ABOUT THIS TASK >> I would like you to transcribe all of the data exactly.

DATA PROVIDED >>

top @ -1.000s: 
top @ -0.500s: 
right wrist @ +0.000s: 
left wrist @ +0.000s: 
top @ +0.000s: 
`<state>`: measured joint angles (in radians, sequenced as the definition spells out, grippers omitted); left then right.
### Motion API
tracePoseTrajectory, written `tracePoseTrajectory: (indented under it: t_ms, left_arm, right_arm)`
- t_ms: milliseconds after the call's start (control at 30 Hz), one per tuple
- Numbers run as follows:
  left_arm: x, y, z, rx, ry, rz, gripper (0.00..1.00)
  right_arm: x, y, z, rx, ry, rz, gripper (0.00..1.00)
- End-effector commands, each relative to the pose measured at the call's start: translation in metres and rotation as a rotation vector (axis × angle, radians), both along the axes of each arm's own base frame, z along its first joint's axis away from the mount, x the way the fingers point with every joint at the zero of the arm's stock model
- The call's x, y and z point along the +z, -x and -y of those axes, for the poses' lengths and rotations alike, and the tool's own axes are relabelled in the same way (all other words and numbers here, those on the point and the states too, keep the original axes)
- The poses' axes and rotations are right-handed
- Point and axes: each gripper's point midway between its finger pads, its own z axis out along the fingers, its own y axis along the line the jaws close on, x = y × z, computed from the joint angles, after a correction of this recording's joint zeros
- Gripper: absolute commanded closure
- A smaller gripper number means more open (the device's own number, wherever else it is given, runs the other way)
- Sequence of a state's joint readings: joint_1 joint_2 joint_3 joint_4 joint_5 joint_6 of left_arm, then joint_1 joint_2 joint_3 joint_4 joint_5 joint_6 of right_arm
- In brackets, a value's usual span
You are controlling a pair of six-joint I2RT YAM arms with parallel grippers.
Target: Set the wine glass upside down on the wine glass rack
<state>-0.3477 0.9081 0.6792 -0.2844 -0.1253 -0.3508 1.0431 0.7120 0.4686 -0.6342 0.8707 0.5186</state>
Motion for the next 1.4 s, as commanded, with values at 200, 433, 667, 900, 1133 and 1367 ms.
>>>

WRITTEN SOLUTION >>
top @ -1.000s: 
top @ -0.500s: 
right wrist @ +0.000s: 
left wrist @ +0.000s: 
top @ +0.000s: 
`<state>`: measured joint angles (in radians, sequenced as the definition spells out, grippers omitted); left then right.
### Motion API
tracePoseTrajectory, written `tracePoseTrajectory: (indented under it: t_ms, left_arm, right_arm)`
- t_ms: milliseconds after the call's start (control at 30 Hz), one per tuple
- Numbers run as follows:
  left_arm: x, y, z, rx, ry, rz, gripper (0.00..1.00)
  right_arm: x, y, z, rx, ry, rz, gripper (0.00..1.00)
- End-effector commands, each relative to the pose measured at the call's start: translation in metres and rotation as a rotation vector (axis × angle, radians), both along the axes of each arm's own base frame, z along its first joint's axis away from the mount, x the way the fingers point with every joint at the zero of the arm's stock model
- The call's x, y and z point along the +z, -x and -y of those axes, for the poses' lengths and rotations alike, and the tool's own axes are relabelled in the same way (all other words and numbers here, those on the point and the states too, keep the original axes)
- The poses' axes and rotations are right-handed
- Point and axes: each gripper's point midway between its finger pads, its own z axis out along the fingers, its own y axis along the line the jaws close on, x = y × z, computed from the joint angles, after a correction of this recording's joint zeros
- Gripper: absolute commanded closure
- A smaller gripper number means more open (the device's own number, wherever else it is given, runs the other way)
- Sequence of a state's joint readings: joint_1 joint_2 joint_3 joint_4 joint_5 joint_6 of left_arm, then joint_1 joint_2 joint_3 joint_4 joint_5 joint_6 of right_arm
- In brackets, a value's usual span
You are controlling a pair of six-joint I2RT YAM arms with parallel grippers.
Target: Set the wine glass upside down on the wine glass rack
<state>-0.3477 0.9081 0.6792 -0.2844 -0.1253 -0.3508 1.0431 0.7120 0.4686 -0.6342 0.8707 0.5186</state>
Motion for the next 1.4 s, as commanded, with values at 200, 433, 667, 900, 1133 and 1367 ms.
>>>

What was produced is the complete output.